# Ironing out dents in wood



## ship (Jan 25, 2007)

So there is a practice that's about of ironing out dents in wood but it's not well defind. Here is some questions about the technique that in being answered, might make the concept easy enough for others to feel comfortable in using - using the water around the ding to swell the fibers of the wood back to shape.

1) This technique is safe to do on both non-finished and pre-finished furniture. If it works on pre-finished furniture also, is there types of finish that it will or will not work on or will the steam/heat damage a finish?

2) A damp cloth is put over the material to get the dent out of, Iron placed on it. Are you placing water in the dent and letting it soak in first, or using the water within an iron to further steam the dent? Do you do both or one? How long does it take or what do you watch for?

3) Is there an optimum type of cloth to use or some types of material in general to stay away from?

4) How large a ding is this recommended for and how many times can you if at all re-attempt this before it damages the surface? How long before re-attempts.

5) Re-sanding completes the technique, how soon afterwards?

6) And oh' by the way, what temperature should that iron be set at for best results?


----------



## Van (Jan 25, 2007)

Steaming wood to get out small imperfections is a time honored technique that does work.


1_) This technique is safe to do on both non-finished and pre-finished furniture. If it works on pre-finished furniture also, is there types of finish that it will or will not work on or will the steam/heat damage a finish?
_
Ship I'm going to assume that is a question begining with, "Is this technique...?" This technicque will work on unfinished wood, and possibly wood with simple shellac on it. I would not guarranttee the results on any finished wood however as the finish will most likely deterioate during the process. If the finish isn't harmed by the steam the resulting movement in the wood, would, most likely, cause the finish to crack in that particular area.


_2) A damp cloth is put over the material to get the dent out of, Iron placed on it. Are you placing water in the dent and letting it soak in first, or using the water within an iron to further steam the dent? Do you do both or one? How long does it take or what do you watch for?_

I prefer to place a small amount of water on the dent and let it soak in, then repeat you don't want the water to soak into the surrounding area too much as it will raise the hole area.

_3) Is there an optimum type of cloth to use or some types of material in general to stay away from?_

Washcloth, shoprag, any thicker material will do. Just remember you don't want to use too much water over too large an area or you will wind up raising the entire area

_4) How large a ding is this recommended for and how many times can you if at all re-attempt this before it damages the surface? How long before re-attempts._

Anything bigger than 1/4" x 3/4" I've never had too much success at. You are basically hydrating the fibers in a particular area, and if the damage is spread over too large an area the fibers usually won't line up right. Keep trting it till you're exhausted, disgusted, or successful. < kind of like this business we're in.>

_5) Re-sanding completes the technique, how soon afterwards?_

Give it a day, if possible, the fibers may shrink back down and you want to make sure they aren't going to. 

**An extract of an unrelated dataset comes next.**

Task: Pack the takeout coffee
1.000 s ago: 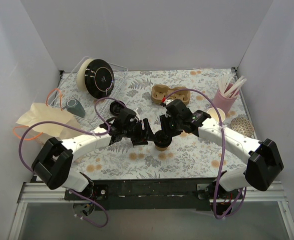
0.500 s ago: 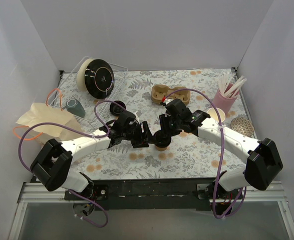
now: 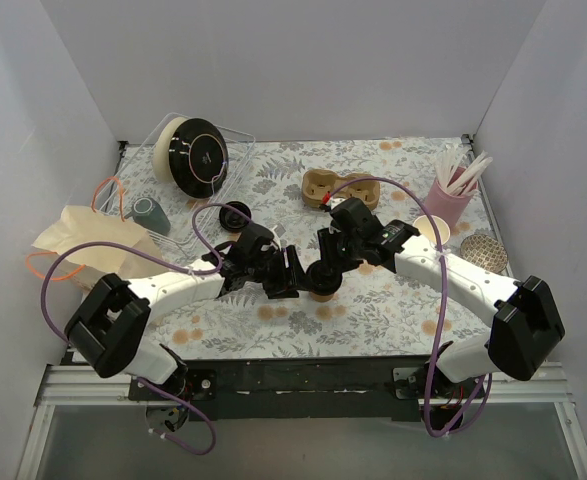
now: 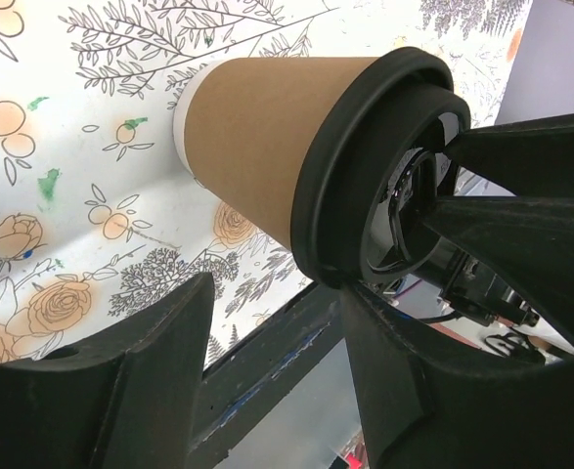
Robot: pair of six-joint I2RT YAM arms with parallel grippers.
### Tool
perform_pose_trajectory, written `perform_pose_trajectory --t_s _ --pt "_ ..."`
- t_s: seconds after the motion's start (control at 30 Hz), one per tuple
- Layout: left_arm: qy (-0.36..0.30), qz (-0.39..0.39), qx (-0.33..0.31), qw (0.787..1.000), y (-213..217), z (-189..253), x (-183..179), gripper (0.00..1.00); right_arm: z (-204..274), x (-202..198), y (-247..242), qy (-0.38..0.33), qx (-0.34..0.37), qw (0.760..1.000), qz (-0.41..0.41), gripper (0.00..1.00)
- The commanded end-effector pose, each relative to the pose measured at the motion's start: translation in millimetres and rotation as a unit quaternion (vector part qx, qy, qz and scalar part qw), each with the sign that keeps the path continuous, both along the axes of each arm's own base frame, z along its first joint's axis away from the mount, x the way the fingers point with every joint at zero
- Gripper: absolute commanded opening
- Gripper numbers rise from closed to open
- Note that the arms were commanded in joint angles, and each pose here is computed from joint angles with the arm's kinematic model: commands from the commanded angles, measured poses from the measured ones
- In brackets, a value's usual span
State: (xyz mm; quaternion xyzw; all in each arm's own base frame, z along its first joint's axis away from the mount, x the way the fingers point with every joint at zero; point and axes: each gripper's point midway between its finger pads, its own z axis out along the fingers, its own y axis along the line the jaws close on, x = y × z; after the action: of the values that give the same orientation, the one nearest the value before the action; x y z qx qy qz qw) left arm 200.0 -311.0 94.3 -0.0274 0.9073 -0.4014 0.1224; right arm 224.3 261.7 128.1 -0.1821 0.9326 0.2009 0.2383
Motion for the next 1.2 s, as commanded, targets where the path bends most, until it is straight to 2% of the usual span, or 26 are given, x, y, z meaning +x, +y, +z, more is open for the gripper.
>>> perform_pose_trajectory --t_s 0.0,0.1,0.33,0.5,0.6,0.63,0.7,0.8,0.83,0.87,1.0,1.13,1.17 --pt "0.004 0.002 0.015 1.000 3.3 -15.2 -2.4 0.53 -44.5 -23.2 -23.6 0.063 -0.067 0.996 -0.001 0.41" --pt "0.009 0.011 0.028 0.999 9.5 -24.1 -5.0 0.52 -49.6 -26.2 -26.5 0.068 -0.071 0.995 -0.002 0.41" --pt "0.036 0.033 0.113 0.992 40.5 -61.6 -17.0 0.50 -65.7 -39.6 -32.7 0.088 -0.072 0.993 0.002 0.41" --pt "0.042 0.034 0.124 0.991 47.0 -65.6 -22.5 0.50 -71.5 -45.1 -36.9 0.095 -0.076 0.993 0.002 0.41" --pt "0.009 0.028 0.106 0.994 33.5 -35.3 -5.9 0.55 -59.2 -36.4 -30.2 0.082 -0.070 0.994 0.005 0.41" --pt "-0.011 0.021 0.098 0.995 24.5 -13.8 5.1 0.60 -56.6 -33.8 -28.0 0.081 -0.070 0.994 0.005 0.41" --pt "-0.034 0.016 0.092 0.995 17.8 8.8 15.3 0.65 -44.7 -27.1 -23.0 0.073 -0.068 0.995 0.007 0.42" --pt "-0.073 0.009 0.080 0.994 11.7 49.6 26.9 0.71 -14.7 -12.4 -8.0 0.052 -0.047 0.998 0.008 0.49" --pt "-0.076 0.008 0.085 0.994 14.5 55.2 26.1 0.72 5.4 -2.7 1.5 0.033 -0.028 0.999 0.009 0.53" --pt "-0.097 0.010 0.070 0.993 13.7 75.1 28.4 0.78 12.8 0.5 4.3 0.026 -0.023 0.999 0.009 0.55" --pt "-0.127 0.014 0.040 0.991 17.9 110.2 23.1 0.87 43.5 10.0 13.9 0.002 0.002 1.000 0.007 0.66" --pt "-0.139 0.011 0.019 0.990 26.4 132.4 9.3 0.96 47.5 7.0 8.8 -0.004 0.001 1.000 0.007 0.72" --pt "-0.141 0.010 0.015 0.990 28.0 137.2 6.4 0.98 41.7 2.5 7.0 -0.002 -0.004 1.000 0.016 0.79"
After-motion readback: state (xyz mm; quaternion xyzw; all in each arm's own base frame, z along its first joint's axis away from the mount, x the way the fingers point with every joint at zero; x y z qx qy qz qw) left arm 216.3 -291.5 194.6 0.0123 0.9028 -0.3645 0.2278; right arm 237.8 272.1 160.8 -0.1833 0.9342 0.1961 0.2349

_6) And oh' by the way, what temperature should that iron be set at for best results?_

Hot, any thing in like the cotton / linen setting but something suficient to make steam. An Iron, typically will not "burn" the surface of wood, it just doesn't get that hot. That being said, some woods will discolor more easily than others. You want to leave the iron on the area long enough the the wood surface seems mostly dry. It's the process of evaporaing the water out of the wood that causes the area to return to normal. 

Wetting wood between sandings with either alcohol or water is a technique often used to prep wood for final finishes when dealling with high quality finishes and furniture. Lightly dragging a damp cloth over the surface of the wood < in the direction of the grain, not against it !> causes loose fiber ends to swell so that when you come back over with the next sanding pass you take every loose fiber with the paper. This is reccomended when dealing with really fine grades of paper in the order of 600 - 1400 something that you might use when prepping a face for french polishing. the important thing to remember is that you must let the water evaporate before sanding or the wood will "ball-up" and then it's back to the 320 - 400 grit paper.

Hope that helps / answers the question.


----------